Mon roman «Le jour où les hommes ont dit non» se déroule le 1er février 1959 – le jour où les hommes ont rejeté par votation le suffrage féminin. Le Parlement avait déjà approuvé en 1958 l’introduction du suffrage féminin tant attendu, mais il lui fallait également obtenir l’approbation de l’électorat suisse. Malgré la volonté du Parlement, la votation a exprimé un refus à hauteur de 66,9 %.

Je vis en Suisse depuis 2003. En tant que journaliste, de nombreuses personnes âgées – femmes et hommes – m’ont fait part de leur expérience de l’exclusion à cette époque. Toutefois, mon intérêt n’est pas purement professionnel. J’aime débattre de ces sujets en privé avec mes amis et ma famille. Un jour, une femme m’a arrêtée dans la rue pour admirer mes filles jumelles. Nous avons rapidement engagé la conversation. Elle m’a raconté qu’elle avait également une sœur jumelle et qu’elles étaient nées dans les années cinquante. Ses parents l’avaient placée à l’orphelinat quand elle était bébé, car sa mère ne pouvait pas s’occuper de deux nourrissons. Cette femme s’est toujours demandé: «Pourquoi moi et pas ma sœur?» Dans son cas, la pauvreté expliquait probablement les choses, mais beaucoup d’autres personnes ont été les victimes d’une mentalité rigide et d’une discrimination systématique.

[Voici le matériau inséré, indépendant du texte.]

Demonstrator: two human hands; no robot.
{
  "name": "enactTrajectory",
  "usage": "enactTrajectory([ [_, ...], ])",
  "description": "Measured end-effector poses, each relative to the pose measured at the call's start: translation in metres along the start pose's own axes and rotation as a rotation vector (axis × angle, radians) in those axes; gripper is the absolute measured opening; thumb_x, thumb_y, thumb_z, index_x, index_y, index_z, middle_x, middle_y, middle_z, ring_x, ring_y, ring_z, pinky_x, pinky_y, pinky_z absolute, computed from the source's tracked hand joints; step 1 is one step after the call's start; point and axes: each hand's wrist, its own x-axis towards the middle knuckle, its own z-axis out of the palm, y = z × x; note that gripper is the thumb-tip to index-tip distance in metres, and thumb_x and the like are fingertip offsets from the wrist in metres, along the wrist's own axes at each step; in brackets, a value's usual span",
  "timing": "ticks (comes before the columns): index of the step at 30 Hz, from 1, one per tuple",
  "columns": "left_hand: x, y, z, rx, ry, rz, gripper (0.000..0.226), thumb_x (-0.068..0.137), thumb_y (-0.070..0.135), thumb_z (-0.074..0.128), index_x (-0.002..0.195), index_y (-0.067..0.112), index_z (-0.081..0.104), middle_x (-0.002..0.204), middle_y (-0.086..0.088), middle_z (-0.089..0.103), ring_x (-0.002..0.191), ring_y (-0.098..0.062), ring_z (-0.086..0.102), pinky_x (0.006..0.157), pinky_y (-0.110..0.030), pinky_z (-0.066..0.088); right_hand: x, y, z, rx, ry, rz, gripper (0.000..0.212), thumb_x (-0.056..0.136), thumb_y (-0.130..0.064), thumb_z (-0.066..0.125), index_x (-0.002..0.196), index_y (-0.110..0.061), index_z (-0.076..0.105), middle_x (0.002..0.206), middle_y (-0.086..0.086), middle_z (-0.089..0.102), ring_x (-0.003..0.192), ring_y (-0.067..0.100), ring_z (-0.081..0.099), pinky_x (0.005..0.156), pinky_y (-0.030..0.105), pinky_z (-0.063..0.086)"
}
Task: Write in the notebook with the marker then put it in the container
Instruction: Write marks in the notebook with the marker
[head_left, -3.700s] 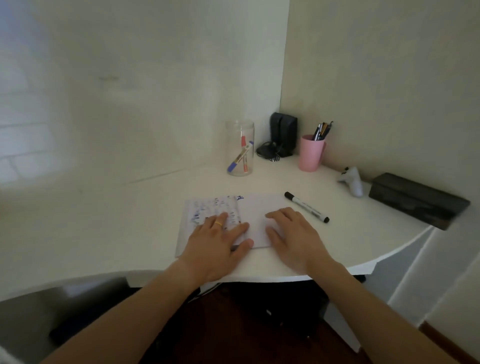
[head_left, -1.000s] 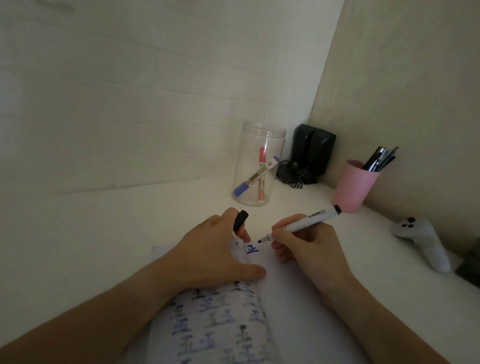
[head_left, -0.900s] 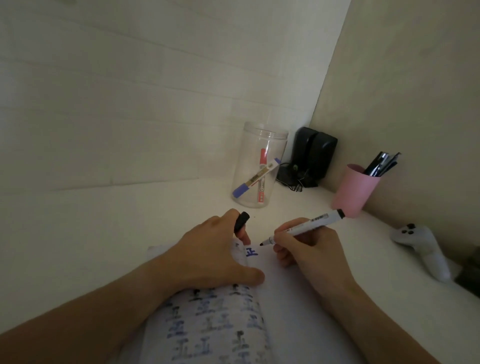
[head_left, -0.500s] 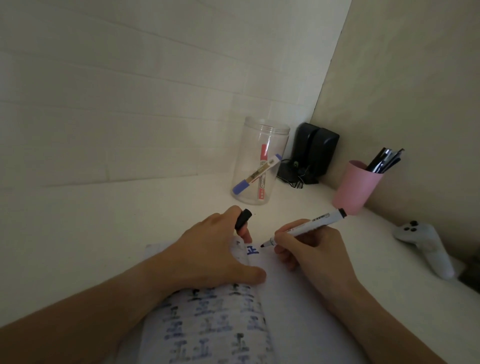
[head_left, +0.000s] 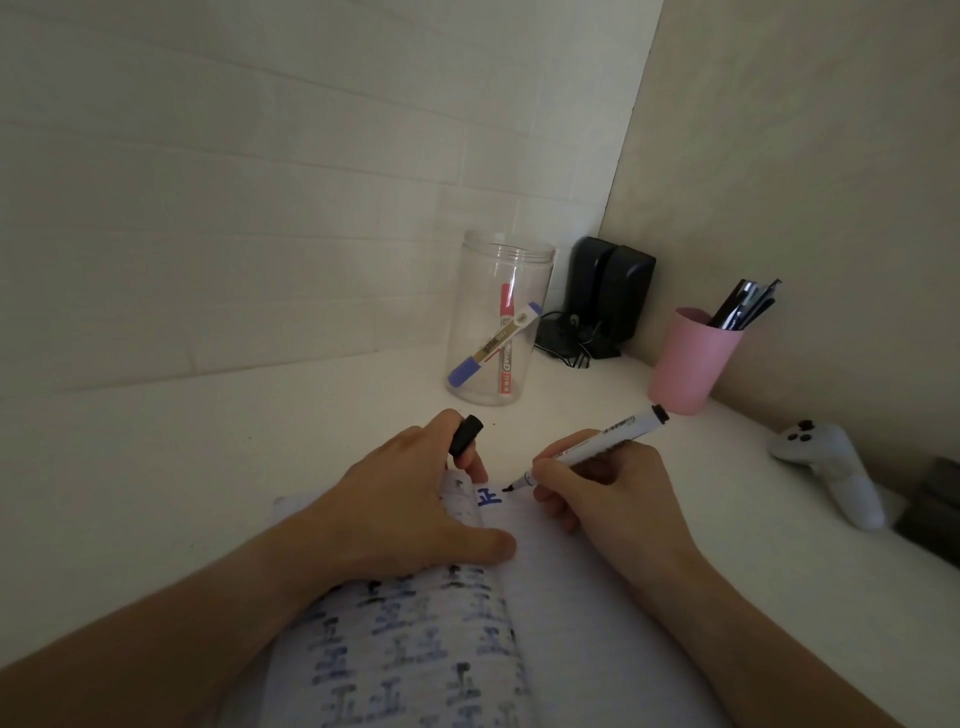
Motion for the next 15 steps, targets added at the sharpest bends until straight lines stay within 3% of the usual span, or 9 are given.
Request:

Mon roman est en partie inspiré par l’icône féministe suisse Iris von Roten qui, en 1958, a fourni une analyse détaillée de la société suisse des années cinquante dans son ouvrage «Frauen im Laufgitter» («Femmes en cage»). Traduire ses textes m’a permis de me mettre dans la peau de mes quatre personnages principaux: une femme de fermier, une «fille de bureau», une mère célibataire d’origine yéniche et une travailleuse instruite. La traduction française de «Frauen im Laufgitter» sera apparemment publiée l’année prochaine. Enfin!

Lorsque l’on évoque le passé, il est important de ne pas réduire les femmes à leur rôle de victimes. Tout comme nous, les femmes de cette époque pouvaient être gentilles ou égoïstes, réalistes ou idéalistes. Elles s’amusaient, vivaient des histoires d’amour et aimaient être mères. Pour ma part, j’ai aimé me mettre à leur place.

À l’approche du 50e anniversaire du suffrage féminin en Suisse, il est essentiel de réfléchir à ce qu’a signifié cette longue exclusion des femmes de la vie politique. La narration est un formidable moyen de susciter de l’empathie et de la compassion envers la situation des femmes de l’époque. Voilà pourquoi je suis ravie que mon roman soit publié en français, en allemand, en italien et en anglais. Ceci dans le but principal d’atteindre les lectrices et les lecteurs suisses. Pour en savoir plus sur ce projet et le soutenir, consultez la page du financement participatif qui se poursuit jusqu’au 22 décembre.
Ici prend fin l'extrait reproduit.